#### MATERIAL TO PROCESS
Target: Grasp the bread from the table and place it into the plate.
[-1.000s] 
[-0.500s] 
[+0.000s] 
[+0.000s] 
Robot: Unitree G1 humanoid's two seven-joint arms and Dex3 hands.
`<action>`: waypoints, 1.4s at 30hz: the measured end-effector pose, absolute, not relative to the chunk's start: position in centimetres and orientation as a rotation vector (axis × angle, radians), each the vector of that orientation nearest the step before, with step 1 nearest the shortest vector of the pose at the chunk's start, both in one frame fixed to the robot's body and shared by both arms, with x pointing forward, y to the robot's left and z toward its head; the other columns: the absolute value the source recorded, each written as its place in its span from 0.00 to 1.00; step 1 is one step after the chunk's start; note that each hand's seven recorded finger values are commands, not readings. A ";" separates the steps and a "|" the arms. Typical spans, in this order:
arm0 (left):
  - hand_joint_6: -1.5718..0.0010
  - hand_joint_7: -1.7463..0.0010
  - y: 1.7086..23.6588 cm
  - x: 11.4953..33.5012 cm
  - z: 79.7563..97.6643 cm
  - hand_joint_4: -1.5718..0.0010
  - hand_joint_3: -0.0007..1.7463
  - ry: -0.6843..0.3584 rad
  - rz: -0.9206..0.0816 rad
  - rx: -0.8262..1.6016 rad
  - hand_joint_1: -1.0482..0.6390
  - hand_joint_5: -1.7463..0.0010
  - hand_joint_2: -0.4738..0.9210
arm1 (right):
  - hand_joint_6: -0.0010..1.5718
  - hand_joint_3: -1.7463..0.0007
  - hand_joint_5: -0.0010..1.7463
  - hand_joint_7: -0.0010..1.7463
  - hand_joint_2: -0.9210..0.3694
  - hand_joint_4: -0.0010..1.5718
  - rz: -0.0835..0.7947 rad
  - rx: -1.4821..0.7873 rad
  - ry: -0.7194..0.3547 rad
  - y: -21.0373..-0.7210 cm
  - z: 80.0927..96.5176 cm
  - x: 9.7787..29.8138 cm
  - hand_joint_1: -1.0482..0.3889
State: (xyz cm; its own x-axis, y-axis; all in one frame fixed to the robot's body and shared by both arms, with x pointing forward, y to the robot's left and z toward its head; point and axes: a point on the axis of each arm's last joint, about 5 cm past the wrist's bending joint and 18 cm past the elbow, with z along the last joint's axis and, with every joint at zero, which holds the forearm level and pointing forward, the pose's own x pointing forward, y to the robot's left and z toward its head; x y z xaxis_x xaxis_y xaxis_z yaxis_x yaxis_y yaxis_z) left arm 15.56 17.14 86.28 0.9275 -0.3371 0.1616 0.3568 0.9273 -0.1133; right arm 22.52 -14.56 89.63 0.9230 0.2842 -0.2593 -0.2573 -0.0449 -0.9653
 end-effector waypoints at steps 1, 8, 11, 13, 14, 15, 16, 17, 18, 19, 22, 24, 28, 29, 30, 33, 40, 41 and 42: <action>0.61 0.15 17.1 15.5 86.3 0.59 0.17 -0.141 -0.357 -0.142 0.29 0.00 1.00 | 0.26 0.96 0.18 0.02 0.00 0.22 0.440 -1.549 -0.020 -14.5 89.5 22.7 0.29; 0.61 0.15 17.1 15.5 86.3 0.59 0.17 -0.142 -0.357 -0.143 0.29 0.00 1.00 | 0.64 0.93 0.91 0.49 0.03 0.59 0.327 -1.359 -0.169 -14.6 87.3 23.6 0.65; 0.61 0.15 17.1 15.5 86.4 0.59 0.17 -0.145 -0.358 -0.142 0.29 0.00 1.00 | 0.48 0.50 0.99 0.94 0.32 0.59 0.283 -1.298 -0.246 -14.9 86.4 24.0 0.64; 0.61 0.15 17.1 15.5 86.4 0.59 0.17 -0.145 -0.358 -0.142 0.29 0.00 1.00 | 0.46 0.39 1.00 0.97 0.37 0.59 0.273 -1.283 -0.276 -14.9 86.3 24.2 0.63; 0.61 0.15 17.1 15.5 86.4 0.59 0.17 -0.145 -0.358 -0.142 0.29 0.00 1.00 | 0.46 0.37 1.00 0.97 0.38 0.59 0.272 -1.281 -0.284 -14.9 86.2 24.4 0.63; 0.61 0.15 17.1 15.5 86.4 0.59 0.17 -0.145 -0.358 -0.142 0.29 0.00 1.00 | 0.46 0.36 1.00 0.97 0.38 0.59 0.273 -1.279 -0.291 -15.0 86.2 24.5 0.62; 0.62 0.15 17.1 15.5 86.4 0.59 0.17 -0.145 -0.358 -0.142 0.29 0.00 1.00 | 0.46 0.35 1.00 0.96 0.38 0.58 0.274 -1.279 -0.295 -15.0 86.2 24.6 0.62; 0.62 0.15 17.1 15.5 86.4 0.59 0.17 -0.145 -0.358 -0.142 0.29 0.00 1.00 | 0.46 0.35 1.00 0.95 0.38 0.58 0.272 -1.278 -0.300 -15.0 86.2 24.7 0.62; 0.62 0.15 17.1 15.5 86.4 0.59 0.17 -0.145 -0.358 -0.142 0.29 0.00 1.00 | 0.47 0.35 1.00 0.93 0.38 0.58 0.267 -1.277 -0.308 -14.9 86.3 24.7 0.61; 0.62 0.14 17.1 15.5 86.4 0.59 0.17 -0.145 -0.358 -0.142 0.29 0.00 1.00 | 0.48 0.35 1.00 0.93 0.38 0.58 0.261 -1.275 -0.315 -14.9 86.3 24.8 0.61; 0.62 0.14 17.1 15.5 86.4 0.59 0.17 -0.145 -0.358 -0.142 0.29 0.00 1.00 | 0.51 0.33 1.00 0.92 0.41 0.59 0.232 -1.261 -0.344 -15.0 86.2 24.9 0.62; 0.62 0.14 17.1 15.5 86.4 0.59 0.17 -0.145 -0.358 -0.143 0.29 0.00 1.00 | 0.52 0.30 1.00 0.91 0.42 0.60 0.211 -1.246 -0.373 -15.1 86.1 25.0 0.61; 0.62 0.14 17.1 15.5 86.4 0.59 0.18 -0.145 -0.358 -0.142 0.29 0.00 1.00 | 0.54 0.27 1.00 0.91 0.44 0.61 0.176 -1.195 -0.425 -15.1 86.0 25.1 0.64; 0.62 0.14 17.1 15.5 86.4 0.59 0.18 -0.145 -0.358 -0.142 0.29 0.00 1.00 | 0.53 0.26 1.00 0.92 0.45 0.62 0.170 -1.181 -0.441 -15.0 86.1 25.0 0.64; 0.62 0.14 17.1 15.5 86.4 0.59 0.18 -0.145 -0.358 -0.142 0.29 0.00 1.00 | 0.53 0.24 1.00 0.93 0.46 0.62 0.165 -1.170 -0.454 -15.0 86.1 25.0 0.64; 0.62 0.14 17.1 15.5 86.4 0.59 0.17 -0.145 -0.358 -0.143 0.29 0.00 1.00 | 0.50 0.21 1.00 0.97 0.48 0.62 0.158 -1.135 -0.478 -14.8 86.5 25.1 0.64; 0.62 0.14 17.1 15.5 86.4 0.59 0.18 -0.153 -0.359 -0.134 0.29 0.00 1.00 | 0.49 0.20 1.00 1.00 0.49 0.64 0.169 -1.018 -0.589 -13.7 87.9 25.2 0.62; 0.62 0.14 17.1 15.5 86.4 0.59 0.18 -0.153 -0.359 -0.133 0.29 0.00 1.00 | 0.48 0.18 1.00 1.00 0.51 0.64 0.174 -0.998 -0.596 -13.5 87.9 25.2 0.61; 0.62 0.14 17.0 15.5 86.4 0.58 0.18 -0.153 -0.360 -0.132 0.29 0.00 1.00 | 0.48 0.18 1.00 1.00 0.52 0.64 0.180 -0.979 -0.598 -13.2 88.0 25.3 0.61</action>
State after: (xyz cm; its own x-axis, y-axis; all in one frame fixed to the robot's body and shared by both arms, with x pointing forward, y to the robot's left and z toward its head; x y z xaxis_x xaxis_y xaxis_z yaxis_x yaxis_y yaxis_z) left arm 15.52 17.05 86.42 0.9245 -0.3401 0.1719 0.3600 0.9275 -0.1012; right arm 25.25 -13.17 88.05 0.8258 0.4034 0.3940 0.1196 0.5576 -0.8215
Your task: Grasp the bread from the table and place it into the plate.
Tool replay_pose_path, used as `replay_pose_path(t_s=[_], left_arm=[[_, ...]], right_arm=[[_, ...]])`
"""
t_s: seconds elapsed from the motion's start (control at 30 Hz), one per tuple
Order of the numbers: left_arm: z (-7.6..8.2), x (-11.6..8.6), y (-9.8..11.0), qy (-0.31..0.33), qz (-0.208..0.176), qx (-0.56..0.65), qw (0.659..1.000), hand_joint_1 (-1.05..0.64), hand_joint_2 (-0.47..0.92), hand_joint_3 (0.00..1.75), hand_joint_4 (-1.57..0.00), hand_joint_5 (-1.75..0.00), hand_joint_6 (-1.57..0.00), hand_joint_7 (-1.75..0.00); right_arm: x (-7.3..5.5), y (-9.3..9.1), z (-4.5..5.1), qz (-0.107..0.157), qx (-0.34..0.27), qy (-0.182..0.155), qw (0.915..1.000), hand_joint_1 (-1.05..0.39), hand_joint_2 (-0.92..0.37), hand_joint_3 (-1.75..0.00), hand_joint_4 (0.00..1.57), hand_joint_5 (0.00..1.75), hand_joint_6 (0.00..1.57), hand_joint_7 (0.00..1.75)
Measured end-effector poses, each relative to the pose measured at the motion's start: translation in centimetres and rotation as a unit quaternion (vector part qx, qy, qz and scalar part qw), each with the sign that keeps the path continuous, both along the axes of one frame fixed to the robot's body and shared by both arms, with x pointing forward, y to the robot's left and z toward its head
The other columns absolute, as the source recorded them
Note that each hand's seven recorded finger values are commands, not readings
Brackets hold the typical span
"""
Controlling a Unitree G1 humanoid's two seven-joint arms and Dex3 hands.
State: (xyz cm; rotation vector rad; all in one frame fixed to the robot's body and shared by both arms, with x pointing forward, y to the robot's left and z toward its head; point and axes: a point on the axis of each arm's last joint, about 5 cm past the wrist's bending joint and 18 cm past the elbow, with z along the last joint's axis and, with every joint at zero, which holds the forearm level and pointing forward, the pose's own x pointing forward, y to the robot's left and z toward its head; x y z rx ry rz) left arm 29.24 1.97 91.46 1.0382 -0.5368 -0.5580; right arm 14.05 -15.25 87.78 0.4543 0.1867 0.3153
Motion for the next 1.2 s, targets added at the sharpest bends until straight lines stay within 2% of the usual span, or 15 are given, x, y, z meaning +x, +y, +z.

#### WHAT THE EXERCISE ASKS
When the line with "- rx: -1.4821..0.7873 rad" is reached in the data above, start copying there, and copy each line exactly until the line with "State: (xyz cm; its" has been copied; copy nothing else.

#### EXERCISE SOLUTION
  - rx: -1.4821..0.7873 rad
  - ry: -0.7194..0.3547 rad
  - y: -21.0373..-0.7210 cm
  - z: 80.0927..96.5176 cm
  - x: 9.7787..29.8138 cm
  - hand_joint_1: -1.0482..0.3889
State: (xyz cm; its own x-axis, y-axis; all in one frame fixed to the robot's body and shared by both arms, with x pointing forward, y to the robot's left and z toward its head; point and axes: a point on the axis of each arm's last joint, about 5 cm past the wrist's bending joint and 18 cm past the elbow, with z along the last joint's axis and, with every joint at zero, which holds the forearm level and pointing forward, the pose's own x pointing forward, y to the robot's left and z toward its head; x y z xaxis_x xaxis_y xaxis_z yaxis_x yaxis_y yaxis_z) left arm 15.56 17.14 86.28 0.9275 -0.3371 0.1616 0.3568 0.9273 -0.1133; right arm 22.52 -14.56 89.63 0.9230 0.2842 -0.2593 -0.2573 -0.0449 -0.9653

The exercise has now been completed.